注目すべきは、採血が不要だということ。痛みを伴わない方法で、貧血リスクや酸素を運ぶ力、筋肉の疲労度、炎症の有無、免疫の状態まで多面的に把握できるといいます。
これまで女子アスリートのコンディション管理は、生理管理アプリなどを使った「自分の感覚」に頼る部分が大きかったのが実情です。
「今日はなんとなくだるい」「いつもより重い気がする」。そうした主観的な申告を、客観的なデータに置き換えようとしている点が、このプロジェクトの本質ではないでしょうか。
トイレの生理用品設置から5年、「信頼」が科学を動かした
実は、REDBOXと松本山雅FCの関係は今回突然始まったわけではありません。
両者の連携は2021年にさかのぼります。最初の一歩は、スタジアムの女子トイレに生理用品を常設するという、とてもシンプルな取り組みでした。
その活動はJリーグの社会連携活動を表彰する「シャレン!アウォーズ」で評価され、2023年3月には松本市内の177施設・20校への生理用品寄付にまで広がっています。
「生理用品を届ける」から「経血を科学的に解析する」へ。一見すると大きな飛躍に見えますが、5年かけて地域と選手との間に築いた信頼があったからこそ、身体のもっとも繊細な領域に踏み込めたのだと感じます。
選手は「データを渡す人」ではない
もうひとつ、このプロジェクトで見逃せないのは教育的な設計です。
選手自身がサンプルの採取から温度・衛生管理、専門ラボへの発送、さらにはデータのダッシュボードの読み解きまで主体的に関わる仕組みになっています。

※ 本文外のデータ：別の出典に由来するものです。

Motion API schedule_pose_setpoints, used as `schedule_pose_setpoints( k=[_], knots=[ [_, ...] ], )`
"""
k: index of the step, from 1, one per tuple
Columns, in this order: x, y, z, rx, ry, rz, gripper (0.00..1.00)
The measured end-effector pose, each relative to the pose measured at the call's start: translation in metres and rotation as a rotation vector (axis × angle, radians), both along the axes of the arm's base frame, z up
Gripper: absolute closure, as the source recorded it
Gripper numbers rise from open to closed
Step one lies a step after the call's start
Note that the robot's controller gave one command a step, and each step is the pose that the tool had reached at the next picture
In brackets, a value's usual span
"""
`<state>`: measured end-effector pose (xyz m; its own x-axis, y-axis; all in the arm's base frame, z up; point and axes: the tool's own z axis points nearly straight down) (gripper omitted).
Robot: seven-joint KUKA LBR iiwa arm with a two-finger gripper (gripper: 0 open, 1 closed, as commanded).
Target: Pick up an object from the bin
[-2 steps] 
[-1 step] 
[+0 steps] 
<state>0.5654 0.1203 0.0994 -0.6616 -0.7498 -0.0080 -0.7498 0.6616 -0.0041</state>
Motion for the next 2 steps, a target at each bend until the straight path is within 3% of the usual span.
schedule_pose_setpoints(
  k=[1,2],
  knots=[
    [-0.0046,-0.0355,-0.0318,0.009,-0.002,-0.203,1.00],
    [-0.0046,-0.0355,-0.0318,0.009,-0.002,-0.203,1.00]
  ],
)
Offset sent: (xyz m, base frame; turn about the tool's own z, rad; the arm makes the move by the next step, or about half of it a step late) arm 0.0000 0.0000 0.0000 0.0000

つまり、選手はただ検体を提供する側ではなく、自分の体を自分で理解し、栄養や疲労の管理を自分の言葉で説明できる人になることが目指されています。
この力は、競技を引退した後のキャリアにも活きるはずです。
REDBOXはさらに、この実証を足がかりに「アスリート・バイオパスポート」という構想も掲げています。女子アスリートが生涯にわたって自分の生体データを安全に蓄積・活用できるインフラをつくるという壮大なビジョンです。
月経は、日本の女性のおよそ半数が日常的に経験している身体の現象です。「毎月やってくる不調」を、ただ耐えるのではなく、自分を知る手がかりに変えられるかもしれない。
その可能性は、アスリートだけのものではないはずです。